| EXERCISE BRIEF |
Every line of the entries below from the one containing "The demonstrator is" to the one containing "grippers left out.", both ends included, must be written out exactly. No other line belongs in the answer.

| DATA FOR THE TASK |
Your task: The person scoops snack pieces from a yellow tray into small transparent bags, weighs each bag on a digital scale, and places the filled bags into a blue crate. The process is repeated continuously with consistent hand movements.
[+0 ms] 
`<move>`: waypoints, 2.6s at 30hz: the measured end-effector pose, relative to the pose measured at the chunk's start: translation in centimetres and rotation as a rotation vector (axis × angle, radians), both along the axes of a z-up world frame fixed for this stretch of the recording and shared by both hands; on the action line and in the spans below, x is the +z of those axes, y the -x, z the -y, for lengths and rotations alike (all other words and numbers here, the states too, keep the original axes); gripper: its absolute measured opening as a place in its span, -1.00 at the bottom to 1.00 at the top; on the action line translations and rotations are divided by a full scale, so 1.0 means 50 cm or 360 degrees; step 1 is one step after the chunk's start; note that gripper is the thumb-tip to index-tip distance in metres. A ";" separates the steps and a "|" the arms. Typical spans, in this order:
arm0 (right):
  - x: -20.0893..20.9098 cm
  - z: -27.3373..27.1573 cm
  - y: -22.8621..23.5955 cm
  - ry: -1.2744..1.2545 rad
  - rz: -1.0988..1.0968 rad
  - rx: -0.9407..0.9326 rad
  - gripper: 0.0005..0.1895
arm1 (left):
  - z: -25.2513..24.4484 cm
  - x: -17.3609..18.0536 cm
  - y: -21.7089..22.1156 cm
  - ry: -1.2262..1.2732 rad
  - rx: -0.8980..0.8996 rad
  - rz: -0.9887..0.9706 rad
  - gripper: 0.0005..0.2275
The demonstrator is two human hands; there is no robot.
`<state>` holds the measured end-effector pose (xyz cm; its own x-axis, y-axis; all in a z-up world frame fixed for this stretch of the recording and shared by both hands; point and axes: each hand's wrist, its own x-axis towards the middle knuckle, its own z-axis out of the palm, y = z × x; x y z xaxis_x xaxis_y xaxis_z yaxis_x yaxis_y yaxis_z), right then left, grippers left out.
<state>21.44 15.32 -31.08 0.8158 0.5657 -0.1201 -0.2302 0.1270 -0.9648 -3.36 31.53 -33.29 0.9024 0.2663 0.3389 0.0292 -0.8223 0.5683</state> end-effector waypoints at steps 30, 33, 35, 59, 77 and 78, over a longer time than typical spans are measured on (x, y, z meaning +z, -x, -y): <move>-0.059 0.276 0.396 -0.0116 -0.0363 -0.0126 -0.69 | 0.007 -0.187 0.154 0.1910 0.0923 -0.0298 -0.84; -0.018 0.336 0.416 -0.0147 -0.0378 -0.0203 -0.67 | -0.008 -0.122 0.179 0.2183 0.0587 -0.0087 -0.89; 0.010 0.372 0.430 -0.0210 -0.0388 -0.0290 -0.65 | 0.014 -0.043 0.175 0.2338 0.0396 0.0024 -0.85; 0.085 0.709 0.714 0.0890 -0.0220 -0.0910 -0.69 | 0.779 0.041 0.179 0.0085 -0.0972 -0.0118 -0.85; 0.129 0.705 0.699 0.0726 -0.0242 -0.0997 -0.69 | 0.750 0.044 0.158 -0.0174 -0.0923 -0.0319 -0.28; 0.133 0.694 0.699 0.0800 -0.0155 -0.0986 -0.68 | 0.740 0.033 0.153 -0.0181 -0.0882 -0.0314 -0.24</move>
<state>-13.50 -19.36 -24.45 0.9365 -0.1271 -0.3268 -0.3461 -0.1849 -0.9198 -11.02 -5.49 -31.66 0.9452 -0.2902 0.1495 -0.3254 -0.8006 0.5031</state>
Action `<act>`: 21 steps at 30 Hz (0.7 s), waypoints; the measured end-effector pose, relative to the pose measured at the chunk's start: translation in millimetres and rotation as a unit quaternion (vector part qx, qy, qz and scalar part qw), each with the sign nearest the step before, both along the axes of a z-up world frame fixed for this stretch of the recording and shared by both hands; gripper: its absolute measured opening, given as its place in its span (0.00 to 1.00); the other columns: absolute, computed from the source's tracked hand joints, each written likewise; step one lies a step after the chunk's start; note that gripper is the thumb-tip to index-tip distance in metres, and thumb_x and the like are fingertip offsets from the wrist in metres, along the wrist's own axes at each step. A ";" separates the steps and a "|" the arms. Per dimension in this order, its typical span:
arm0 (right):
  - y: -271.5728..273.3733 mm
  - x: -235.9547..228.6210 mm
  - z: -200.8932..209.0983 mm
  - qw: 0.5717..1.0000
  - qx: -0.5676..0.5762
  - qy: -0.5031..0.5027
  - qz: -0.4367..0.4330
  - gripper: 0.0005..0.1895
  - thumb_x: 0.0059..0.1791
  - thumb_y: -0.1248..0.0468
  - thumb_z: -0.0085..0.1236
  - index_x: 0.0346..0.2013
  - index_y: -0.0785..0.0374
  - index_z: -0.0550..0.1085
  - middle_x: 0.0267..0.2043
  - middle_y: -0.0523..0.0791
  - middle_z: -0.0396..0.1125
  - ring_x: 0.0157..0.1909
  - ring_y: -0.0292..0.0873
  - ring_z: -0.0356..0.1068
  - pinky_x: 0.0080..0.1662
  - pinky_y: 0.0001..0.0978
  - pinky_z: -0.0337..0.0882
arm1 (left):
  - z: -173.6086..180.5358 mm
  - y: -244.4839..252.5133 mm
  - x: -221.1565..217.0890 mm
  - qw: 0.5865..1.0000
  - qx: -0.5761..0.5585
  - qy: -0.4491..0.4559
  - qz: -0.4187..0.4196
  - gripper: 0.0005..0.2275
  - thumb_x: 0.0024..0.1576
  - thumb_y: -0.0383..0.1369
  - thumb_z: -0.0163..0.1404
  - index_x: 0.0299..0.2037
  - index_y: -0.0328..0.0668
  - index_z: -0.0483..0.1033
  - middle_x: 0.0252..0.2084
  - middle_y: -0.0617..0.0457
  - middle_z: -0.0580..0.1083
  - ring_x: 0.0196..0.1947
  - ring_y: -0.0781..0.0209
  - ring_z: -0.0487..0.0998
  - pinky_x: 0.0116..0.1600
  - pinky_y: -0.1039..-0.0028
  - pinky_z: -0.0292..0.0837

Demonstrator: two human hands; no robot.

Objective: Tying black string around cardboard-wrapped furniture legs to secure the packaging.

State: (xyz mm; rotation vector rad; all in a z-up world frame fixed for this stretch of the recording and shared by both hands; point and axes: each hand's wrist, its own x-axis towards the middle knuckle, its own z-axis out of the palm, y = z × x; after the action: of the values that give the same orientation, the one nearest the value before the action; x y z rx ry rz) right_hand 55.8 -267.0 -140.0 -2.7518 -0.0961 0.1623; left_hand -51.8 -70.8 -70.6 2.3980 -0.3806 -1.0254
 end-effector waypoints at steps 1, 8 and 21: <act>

| TASK RESPONSE |
The demonstrator is two human hands; there is no robot.
`<state>` holds the measured end-effector pose (xyz cm; its own x-axis, y-axis; all in a z-up world frame fixed for this stretch of the recording and shared by both hands; point and axes: each hand's wrist, its own x-axis towards the middle knuckle, its own z-axis out of the palm, y = z × x; x y z xaxis_x xaxis_y xaxis_z yaxis_x yaxis_y yaxis_z), right then left, grippers left out.

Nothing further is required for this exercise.